January 24, 2011

Perubahan Iklim dan Kedaulatan Pangan


Tidak ada sesuatu yang tetap di dunia ini, semuanya berubah. Satu-satunya yang tetap di dunia adalah perubahan itu sendiri. Kata-kata ini, bukan lagi sekedar ucapan kaum philosof dunia untuk menyemangati aktivis yang gemar perubahan dan anti kemapanan.

Tapi, ini jenis perubahan yang kurang disukai banyak orang. Yup, "Perubahan Iklim",  atau "climate change". Kata yang sekarang begitu banyak dipakai oleh media massa, menjadi diskusi para abg, aktivis, ilmuan universitas hingga para pengambil kebijakan.

Mengapa tidak disukai? Sebab, katanya perubahan iklim bakal mengancam ras manusia. Mungkin, aneka makhluk hidup di muka bumi ini tidak akan punah seluruhnya jika bumi makin panas, tapi manusia bisa jadi bakal punah jika perubahan iklim akibat pemanasan bumi terus menerus terjadi.

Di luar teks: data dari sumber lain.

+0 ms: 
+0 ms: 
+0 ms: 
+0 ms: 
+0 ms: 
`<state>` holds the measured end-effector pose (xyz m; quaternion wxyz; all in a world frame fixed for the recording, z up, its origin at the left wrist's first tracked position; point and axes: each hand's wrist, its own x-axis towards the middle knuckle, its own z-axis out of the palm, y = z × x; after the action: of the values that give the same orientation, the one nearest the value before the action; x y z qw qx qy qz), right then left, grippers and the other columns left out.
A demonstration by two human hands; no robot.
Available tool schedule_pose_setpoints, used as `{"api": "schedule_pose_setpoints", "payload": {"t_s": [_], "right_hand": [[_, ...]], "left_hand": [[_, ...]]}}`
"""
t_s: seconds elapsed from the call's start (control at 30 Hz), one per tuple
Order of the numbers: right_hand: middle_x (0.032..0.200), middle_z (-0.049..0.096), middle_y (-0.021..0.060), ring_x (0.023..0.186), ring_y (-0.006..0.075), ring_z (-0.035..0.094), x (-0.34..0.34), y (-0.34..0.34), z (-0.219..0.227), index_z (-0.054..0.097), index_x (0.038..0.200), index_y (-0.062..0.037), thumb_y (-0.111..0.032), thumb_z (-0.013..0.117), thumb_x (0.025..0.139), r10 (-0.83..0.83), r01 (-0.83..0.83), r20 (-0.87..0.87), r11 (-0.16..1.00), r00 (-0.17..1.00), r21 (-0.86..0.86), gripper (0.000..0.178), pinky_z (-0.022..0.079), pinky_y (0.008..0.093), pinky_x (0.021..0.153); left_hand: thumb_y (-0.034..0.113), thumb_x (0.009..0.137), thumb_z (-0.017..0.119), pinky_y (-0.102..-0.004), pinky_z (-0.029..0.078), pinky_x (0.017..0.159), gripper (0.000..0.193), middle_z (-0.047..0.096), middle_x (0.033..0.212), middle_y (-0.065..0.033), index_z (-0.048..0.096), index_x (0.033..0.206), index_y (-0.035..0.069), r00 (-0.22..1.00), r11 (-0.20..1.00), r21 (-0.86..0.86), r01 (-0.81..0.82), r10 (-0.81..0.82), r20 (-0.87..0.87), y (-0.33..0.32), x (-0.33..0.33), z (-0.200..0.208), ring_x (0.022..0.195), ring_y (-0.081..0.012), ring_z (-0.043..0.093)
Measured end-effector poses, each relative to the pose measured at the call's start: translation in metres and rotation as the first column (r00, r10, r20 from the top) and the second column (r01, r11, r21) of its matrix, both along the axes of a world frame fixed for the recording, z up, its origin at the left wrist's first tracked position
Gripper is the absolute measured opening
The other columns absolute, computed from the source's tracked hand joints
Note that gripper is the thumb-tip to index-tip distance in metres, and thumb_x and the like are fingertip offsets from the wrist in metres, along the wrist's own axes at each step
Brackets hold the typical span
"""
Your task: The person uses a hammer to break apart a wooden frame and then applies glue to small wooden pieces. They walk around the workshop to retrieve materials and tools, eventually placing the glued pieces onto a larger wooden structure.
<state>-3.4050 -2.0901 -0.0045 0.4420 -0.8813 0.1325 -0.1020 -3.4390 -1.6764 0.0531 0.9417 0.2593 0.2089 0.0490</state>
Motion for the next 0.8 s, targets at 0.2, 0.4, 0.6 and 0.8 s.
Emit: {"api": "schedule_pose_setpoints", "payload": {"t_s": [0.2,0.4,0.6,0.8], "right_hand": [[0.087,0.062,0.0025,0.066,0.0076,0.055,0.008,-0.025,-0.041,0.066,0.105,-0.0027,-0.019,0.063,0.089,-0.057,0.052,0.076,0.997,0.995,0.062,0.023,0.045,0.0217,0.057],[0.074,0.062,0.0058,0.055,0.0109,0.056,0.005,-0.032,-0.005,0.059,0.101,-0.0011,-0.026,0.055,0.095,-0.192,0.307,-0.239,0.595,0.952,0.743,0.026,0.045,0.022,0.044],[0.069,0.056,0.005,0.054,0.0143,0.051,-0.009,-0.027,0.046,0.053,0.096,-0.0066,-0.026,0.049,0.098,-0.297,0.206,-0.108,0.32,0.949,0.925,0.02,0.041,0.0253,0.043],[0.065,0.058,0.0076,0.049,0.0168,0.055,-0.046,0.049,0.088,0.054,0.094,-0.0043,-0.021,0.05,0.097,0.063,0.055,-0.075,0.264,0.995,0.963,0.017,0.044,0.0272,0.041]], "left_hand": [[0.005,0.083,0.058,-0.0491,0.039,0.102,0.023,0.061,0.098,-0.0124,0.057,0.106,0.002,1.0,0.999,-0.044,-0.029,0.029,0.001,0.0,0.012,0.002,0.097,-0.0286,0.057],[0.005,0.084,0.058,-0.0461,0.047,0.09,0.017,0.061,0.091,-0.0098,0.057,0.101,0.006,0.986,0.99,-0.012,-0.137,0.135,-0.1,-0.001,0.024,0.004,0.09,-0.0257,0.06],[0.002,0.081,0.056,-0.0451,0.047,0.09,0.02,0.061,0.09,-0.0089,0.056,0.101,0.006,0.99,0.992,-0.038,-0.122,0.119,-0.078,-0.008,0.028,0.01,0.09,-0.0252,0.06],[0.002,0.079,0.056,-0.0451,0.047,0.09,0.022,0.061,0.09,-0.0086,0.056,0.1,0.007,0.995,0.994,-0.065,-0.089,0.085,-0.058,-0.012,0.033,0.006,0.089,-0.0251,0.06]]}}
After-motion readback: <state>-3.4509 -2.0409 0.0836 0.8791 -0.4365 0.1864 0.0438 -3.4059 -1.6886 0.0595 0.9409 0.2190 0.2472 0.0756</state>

Indonesia sendiri adalah negara yang rawan dengan perubahan iklim, bentuknya yang kepulauan tentu akan mengancam jika air laut terus naik dan mengakibatkan kota-kota dan pemukiman pantai tenggelam. Sementara, perubahan iklim juga akan mempengaruhi soal musim. Sekarang musim hujan, musim panas selain perbedaan suhunya sangat ekstreem juga semakin sulit diprediksi. Dengan begitu, para petani akan semakin mudah mengalami kegagalan panen.

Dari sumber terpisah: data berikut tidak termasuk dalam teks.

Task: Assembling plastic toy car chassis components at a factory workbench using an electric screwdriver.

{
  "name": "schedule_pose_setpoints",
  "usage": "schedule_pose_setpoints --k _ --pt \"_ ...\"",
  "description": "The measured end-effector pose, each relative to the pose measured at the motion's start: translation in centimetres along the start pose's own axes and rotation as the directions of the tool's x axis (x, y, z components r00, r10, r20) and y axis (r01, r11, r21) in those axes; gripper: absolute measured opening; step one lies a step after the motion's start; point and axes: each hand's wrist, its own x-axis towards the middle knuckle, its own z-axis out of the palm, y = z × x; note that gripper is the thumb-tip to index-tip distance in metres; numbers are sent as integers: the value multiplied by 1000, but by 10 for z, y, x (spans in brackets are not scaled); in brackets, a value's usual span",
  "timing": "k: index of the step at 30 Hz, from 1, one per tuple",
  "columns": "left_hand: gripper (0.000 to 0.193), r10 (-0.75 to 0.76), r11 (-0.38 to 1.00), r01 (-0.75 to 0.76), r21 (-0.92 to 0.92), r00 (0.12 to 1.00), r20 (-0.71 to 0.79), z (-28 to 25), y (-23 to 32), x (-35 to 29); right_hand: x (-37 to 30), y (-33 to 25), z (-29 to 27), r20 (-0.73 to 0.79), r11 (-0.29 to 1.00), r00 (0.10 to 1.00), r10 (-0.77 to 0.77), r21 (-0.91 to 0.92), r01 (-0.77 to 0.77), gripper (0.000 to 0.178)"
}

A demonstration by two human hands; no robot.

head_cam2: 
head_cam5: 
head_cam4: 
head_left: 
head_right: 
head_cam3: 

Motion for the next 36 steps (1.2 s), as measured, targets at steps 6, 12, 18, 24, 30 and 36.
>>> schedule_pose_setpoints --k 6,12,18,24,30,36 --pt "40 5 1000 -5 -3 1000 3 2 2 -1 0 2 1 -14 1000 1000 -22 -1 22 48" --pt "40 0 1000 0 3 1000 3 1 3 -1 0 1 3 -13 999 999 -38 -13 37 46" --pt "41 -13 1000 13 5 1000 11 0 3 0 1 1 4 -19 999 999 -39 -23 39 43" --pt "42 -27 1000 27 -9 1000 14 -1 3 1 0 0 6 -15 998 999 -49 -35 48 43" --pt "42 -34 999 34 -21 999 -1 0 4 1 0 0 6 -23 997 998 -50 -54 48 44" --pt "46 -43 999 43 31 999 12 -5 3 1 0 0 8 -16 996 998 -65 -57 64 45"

Dunia mengajukan berbagai skema untuk menghambat laju pemanasan global, salah satunya dengan "membeli" hutan-hutan di negara-negara berkembang untuk dipertahankan keasliannya. Untuk keluar dari perdebatan politis, negara-negara maju membicarakan soal tersebut ke hal yang lebih ekonomis semisal perdagangan karbon. Jadi, bagi negara yang menjaga hutan dengan baik dianggap telah menyerap karbon yang dihasilkan oleh aktivitas ekonomi, sehingga berhak mendapatkan pembayaran dari negara penghasil emisi karbon. Ketika debat diarahkan kepada hal-hal yang lebih ekonomis ternyata pemimpin dunia lebih "lebih mudah" diajak bicara lingkungan hidup dan perubahan iklim.

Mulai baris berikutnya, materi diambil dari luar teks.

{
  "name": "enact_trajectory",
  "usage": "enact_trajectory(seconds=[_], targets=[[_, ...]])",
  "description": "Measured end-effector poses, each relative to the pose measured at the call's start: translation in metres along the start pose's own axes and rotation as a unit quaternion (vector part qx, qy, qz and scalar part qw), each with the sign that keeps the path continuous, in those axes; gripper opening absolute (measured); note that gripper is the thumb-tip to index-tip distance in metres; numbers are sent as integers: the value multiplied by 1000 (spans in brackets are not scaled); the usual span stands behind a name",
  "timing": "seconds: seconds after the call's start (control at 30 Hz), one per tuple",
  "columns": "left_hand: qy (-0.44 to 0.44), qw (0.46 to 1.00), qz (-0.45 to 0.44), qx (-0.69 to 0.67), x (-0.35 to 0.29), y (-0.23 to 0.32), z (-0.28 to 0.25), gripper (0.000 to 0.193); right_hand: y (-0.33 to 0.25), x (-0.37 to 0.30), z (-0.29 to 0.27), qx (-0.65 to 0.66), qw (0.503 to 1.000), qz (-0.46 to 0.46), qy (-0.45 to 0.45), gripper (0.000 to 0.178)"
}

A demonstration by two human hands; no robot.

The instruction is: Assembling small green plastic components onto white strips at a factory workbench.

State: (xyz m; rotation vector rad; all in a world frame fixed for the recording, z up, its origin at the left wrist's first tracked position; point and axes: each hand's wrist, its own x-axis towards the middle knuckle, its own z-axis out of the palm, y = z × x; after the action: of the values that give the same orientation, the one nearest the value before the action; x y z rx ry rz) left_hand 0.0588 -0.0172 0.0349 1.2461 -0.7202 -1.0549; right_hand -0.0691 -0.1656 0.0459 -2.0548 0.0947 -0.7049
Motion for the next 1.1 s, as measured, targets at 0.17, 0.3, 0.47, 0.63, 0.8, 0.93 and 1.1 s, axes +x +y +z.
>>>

Namun, perubahan iklim juga menyangkut bagaimana menyiapkan pangan bagi dunia. Jika dipecah menjadi persoalan negara bangsa, bagaimana setiap negara bisa menghasilkan atau mengadakan pangan bagi warganya.  FAO berkali-kali mengingatkan bahwa perubahan iklim telah menyumbang kegagalan panen bagi petani pangan di berbagai negara, membuat harga bahan makanan naik dan telah menyulut naiknya tensi politik di berbagai negara.

Di Indonesia, penghasil pangan yang utama adalah petani khususnya petani gurem dan nelayan yang sebagian besar adalah nelayan tradisionil. Perubahan iklim telah membuat banyak petani gagal panen dan mengakibatkan banyak nelayan tidak bisa melaut. Karena itu, harga-harga pangan diberitakan melonjak naik karena petani dan nelayan tidak bisa beraktifitas normal.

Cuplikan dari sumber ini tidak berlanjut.